Another day, another debunked Obamacare horror story. The larger problem with this one is that it's got the big bucks of the Koch brothers' Americans for Prosperity behind it, blasting it out on the airwaves in Michigan against Rep. Gary Peters, a Democrat running for Senate. In it, Michigan resident Julia Boonstra says this:
“I was diagnosed with leukemia. I found out I only have a 20 percent chance of surviving. I found this wonderful doctor and a great health care plan. I was doing fairly well fighting the cancer, fighting the leukemia, and then I received a letter. My insurance was canceled because of Obamacare. Now, the out-of-pocket costs are so high, it’s unaffordable. If I do not receive my medication, I will die. I believed the president. I believed I could keep my health insurance plan. I feel lied to. It’s heartbreaking for me. Congressman Peters, your decision to vote Obamacare jeopardized my health.”
At this point, so many of these horror stories have been debunked, traditional media has their radar up for them. This one is no exception, and the Washington Post's
Glenn Kessler is on it, researching
the claims made. First off, Boonstra was able to get a plan on the exchange with Blue Cross Blue Shield that had her doctor in its network. While she doesn't claim in the ad she lost her doctor, she sure implies it. She didn't.

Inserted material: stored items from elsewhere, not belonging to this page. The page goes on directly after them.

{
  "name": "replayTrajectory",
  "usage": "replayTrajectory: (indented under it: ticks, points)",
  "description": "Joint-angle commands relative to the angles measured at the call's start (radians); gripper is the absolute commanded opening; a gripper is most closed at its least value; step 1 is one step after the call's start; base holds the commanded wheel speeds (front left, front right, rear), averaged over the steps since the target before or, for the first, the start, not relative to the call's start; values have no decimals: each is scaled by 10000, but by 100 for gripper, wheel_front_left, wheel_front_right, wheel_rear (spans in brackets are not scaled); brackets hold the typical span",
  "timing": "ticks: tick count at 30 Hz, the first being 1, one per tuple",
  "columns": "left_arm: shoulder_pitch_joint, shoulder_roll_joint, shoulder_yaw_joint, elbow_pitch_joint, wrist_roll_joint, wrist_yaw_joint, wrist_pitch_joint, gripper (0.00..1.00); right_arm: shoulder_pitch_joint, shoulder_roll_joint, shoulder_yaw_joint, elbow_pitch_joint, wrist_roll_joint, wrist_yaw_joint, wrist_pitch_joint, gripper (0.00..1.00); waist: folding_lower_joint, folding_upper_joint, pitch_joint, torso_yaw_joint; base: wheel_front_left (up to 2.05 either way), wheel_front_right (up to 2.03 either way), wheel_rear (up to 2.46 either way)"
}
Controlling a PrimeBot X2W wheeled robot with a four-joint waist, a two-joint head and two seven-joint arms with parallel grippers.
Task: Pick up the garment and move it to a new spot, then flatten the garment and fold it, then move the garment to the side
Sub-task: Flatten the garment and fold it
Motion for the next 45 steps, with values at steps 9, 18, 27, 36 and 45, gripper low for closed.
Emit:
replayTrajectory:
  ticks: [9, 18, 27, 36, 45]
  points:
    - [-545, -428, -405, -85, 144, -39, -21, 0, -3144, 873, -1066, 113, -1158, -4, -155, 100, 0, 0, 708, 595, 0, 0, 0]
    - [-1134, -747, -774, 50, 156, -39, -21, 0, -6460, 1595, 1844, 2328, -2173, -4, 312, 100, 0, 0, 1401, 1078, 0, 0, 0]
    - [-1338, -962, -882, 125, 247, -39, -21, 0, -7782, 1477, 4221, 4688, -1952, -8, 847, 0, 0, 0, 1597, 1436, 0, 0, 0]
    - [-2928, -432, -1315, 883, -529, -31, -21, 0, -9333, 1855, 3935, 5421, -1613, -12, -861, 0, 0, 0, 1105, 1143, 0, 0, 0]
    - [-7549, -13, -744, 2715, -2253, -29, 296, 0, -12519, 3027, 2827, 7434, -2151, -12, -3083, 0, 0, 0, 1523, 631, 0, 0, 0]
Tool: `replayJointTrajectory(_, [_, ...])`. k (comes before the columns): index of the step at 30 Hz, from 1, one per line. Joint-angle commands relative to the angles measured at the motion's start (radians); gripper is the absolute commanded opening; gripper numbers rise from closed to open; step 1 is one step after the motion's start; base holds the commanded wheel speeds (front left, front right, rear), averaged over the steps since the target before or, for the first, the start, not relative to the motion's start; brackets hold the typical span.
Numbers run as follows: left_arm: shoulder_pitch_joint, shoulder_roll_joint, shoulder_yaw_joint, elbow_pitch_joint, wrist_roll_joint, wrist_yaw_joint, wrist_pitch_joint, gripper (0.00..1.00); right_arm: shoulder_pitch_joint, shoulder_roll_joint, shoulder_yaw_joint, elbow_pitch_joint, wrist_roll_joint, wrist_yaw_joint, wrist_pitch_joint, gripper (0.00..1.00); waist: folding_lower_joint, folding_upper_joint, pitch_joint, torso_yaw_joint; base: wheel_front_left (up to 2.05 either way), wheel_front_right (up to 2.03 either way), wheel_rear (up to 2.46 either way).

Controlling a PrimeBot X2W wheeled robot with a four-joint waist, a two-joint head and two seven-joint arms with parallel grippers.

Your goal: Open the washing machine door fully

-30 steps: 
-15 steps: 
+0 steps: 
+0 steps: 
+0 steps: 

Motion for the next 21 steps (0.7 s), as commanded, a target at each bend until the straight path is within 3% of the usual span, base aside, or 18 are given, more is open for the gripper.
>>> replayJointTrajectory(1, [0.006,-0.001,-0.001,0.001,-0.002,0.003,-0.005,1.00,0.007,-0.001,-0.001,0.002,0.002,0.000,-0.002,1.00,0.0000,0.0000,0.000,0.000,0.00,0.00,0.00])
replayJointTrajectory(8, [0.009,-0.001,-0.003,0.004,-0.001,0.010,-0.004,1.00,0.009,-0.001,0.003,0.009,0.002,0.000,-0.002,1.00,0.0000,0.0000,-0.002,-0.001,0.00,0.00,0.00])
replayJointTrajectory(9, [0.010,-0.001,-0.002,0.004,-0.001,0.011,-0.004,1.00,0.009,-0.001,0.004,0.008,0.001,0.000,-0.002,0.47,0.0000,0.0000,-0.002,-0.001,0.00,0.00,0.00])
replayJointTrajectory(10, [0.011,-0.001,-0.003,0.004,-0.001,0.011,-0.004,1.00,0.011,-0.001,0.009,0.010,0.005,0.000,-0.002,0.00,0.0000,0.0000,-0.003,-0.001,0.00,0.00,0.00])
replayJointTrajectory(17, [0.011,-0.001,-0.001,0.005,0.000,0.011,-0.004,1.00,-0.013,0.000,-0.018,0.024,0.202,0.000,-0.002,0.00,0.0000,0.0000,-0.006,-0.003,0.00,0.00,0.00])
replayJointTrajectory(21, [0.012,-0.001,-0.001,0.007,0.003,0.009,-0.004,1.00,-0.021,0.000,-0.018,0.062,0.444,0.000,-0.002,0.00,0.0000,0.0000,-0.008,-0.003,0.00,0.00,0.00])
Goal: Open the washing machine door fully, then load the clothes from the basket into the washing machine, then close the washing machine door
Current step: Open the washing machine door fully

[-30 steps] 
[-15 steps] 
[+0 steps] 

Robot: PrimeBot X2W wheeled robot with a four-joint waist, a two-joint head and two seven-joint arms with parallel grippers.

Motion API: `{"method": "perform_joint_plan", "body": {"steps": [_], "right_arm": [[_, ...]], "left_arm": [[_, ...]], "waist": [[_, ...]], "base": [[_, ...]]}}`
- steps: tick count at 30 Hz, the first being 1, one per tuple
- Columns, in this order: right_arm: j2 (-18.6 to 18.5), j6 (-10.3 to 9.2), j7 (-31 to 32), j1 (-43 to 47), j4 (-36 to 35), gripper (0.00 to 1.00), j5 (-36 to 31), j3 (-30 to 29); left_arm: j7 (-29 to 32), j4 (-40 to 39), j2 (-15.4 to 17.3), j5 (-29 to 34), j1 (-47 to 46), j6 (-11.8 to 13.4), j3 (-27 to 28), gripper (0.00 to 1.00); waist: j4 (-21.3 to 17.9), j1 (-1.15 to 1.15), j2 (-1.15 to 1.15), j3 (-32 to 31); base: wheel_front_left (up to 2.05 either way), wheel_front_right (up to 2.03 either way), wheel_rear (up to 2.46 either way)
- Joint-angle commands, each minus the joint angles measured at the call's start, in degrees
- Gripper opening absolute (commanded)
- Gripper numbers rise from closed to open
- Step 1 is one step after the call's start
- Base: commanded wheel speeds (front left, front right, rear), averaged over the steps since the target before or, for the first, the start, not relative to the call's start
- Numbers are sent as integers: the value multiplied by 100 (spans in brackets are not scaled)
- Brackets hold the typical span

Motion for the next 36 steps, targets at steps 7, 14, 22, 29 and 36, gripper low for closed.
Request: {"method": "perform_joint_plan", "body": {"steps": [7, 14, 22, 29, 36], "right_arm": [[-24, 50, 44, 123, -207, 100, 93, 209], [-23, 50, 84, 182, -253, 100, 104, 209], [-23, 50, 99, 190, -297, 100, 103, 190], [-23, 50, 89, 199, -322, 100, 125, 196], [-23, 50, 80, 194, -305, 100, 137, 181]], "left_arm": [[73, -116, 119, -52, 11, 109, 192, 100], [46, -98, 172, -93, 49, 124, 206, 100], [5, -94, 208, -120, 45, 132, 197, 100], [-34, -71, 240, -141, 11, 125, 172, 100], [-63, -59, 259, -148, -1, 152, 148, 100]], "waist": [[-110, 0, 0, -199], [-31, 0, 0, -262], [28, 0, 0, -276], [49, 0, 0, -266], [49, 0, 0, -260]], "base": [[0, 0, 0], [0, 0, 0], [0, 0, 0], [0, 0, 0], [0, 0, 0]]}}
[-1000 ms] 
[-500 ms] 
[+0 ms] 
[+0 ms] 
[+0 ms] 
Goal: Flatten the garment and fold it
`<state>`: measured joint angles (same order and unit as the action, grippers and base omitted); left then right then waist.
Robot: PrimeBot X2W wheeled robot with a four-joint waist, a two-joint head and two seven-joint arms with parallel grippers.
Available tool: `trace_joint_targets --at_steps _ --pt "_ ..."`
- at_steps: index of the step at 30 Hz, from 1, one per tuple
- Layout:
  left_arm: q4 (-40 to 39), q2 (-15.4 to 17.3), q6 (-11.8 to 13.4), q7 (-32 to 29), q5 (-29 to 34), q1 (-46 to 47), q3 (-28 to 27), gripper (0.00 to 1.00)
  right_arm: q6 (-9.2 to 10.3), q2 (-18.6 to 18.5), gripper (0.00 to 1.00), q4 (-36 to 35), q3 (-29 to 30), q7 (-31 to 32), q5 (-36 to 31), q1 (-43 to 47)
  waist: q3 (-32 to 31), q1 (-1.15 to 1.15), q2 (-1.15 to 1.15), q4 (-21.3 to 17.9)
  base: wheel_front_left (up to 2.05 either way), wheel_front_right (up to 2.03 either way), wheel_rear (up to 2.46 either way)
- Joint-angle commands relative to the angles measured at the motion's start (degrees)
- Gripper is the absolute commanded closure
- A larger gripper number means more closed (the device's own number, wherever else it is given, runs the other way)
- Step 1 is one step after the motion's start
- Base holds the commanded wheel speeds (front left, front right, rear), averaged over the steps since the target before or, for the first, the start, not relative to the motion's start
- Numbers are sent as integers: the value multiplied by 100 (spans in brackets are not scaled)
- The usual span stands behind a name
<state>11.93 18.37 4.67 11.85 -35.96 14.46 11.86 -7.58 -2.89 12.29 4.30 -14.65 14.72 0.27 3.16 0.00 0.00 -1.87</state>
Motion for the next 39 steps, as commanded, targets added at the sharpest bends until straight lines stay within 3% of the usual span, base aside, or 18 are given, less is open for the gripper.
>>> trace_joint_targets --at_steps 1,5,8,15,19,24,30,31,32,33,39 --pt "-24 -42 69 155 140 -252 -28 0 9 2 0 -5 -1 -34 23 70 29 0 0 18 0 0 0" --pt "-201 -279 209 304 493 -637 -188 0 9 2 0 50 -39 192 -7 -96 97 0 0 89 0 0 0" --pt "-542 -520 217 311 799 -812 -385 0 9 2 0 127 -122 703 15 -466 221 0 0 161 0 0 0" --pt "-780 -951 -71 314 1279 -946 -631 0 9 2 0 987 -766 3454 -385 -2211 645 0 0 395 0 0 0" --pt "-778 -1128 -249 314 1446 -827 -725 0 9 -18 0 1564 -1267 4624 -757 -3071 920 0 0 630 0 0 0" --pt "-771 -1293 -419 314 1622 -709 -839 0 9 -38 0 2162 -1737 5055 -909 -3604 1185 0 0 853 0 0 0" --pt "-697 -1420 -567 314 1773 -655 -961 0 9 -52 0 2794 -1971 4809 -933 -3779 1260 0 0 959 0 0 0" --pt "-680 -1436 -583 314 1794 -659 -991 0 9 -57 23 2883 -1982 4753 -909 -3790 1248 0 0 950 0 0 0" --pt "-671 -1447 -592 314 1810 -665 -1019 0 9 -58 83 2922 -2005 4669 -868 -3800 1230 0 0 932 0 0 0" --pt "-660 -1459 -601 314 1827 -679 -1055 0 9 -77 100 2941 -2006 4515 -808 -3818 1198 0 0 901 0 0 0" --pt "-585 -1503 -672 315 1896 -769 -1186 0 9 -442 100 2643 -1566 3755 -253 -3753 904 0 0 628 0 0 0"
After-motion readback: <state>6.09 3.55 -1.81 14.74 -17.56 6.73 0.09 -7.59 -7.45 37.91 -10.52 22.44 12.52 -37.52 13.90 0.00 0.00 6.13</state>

Secondly, Boonstra herself told the Detroit News that her monthly premium cost had been cut in half, from $1,100 a month to $571. Her assertion that "the out-of-pocket costs are so high, it’s unaffordable," is hard to back up as well because Obamacare limits out of pocket spending to $6,350 for an individual plan, at which point the insurance company picks up everything. According to what Kessler found, all of the Blue Cross Blue Shield plans in Michigan have that limit. So the out of pocket expenses Boostra is facing will be almost entirely covered by how much she is saving in premiums over the course of the year—$6,348. AFP's answer to Kessler about all this is that her out of pocket expenses are now more unpredictable, and that makes it harder to budget. That's a fair point, and the uncertainty surrounding monthly costs would be upsetting for anyone battling any illness (though potentially mitigated by the $571 in savings Boostra sees every month), but that's not the message given in the ad.
AFP is being purposefully misleading using Boostra's story, and doesn't think that their ad should be subject to this kind of scrutiny, attempting to shame Kessler and any other fact checkers with this: "The reality of what she's dealing with is much more involved and can't be swept aside by saying, 'you have an OOP maximum so quit complaining about your cancer.'" No one is sweeping aside her illness, or telling her to stop complaining about her cancer. They're pointing out that she's saving enough in premiums to cover her out of pocket costs. She can complain all she wants, but it's not callous and it's not out of bounds to say that she's not telling the entire truth.